Check or uncheck a checkbox or radio button.
AI agents invoke browserbeam_check to trigger actions in Browserbeam MCP Server. What it does depends on the arguments the agent supplies, and its effects often reach beyond the immediate call — builds kicked off, notifications sent, workflows started.
This tool performs a browser action (checking/unchecking form controls) that can have side effects depending on the page context (e.g., enabling options, triggering form logic, changing application state). It falls under Execute as it drives real browser interactions whose effects depend on arguments and page context.
From the tool's definition Check or uncheck a checkbox or radio button — triggers a UI interaction in a real browser session
Attacks that exploit this kind of access
Check or uncheck a checkbox or radio button. It is categorised as a Execute tool in the Browserbeam MCP Server MCP Server, which means it can trigger actions or run processes. Use rate limits and argument validation.
Register the Browserbeam MCP Server MCP server in PolicyLayer and add a rule for browserbeam_check: allow, deny, rate-limit, or require approval. Point your MCP client at the PolicyLayer proxy URL and the rule is enforced on every call, before it reaches Browserbeam MCP Server. Nothing to install.
browserbeam_check is a Execute tool with high risk. Execute tools should be rate-limited and have argument validation enabled.

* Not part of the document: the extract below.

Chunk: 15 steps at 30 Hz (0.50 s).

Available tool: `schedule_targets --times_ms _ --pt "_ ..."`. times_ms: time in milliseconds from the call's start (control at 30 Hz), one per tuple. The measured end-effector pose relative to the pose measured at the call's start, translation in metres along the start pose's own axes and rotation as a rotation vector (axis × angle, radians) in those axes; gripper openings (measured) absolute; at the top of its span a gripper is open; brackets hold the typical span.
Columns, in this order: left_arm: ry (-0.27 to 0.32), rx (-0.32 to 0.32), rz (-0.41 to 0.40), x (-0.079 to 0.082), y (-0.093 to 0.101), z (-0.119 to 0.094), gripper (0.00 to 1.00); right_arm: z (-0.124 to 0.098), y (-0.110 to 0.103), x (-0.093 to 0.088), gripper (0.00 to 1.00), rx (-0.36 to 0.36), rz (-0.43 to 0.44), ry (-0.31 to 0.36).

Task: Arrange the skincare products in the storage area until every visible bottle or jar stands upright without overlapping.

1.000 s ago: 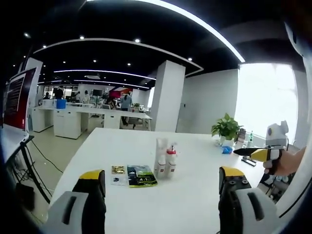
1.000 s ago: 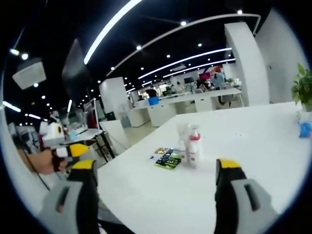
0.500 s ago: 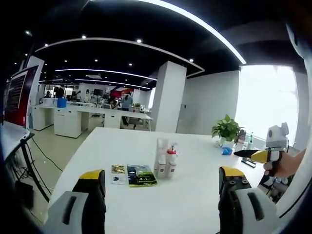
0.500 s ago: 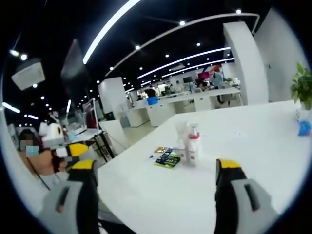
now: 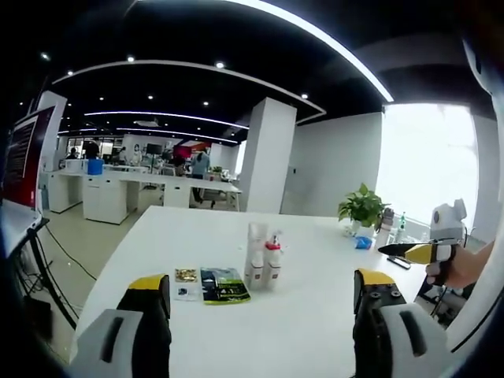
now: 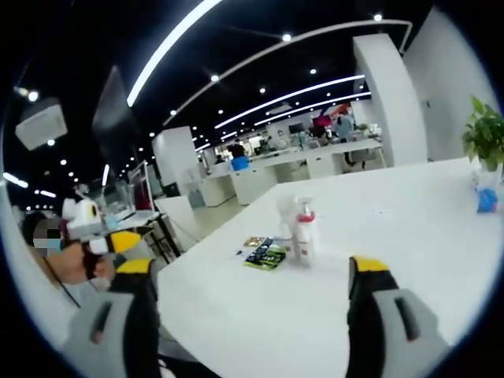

Yes. Add a rate_limit block to the browserbeam_check rule in your PolicyLayer policy. For example, setting max: 10 and window: 60 limits the tool to 10 calls per minute. Rate limits are tracked per agent session and reset automatically.
Set action: deny in the PolicyLayer policy for browserbeam_check. The AI agent will receive a policy violation error and cannot call the tool. You can also include a reason field to explain why the tool is blocked.
browserbeam_check is provided by the Browserbeam MCP Server MCP server (nyku/browserbeam-mcp). PolicyLayer sits as a proxy in front of this server to enforce policies before tool calls reach the server.
Every MCP server has a record like this.
Type a name, get the same breakdown: verified identity, auth posture, risk grade, capabilities, recommended policy.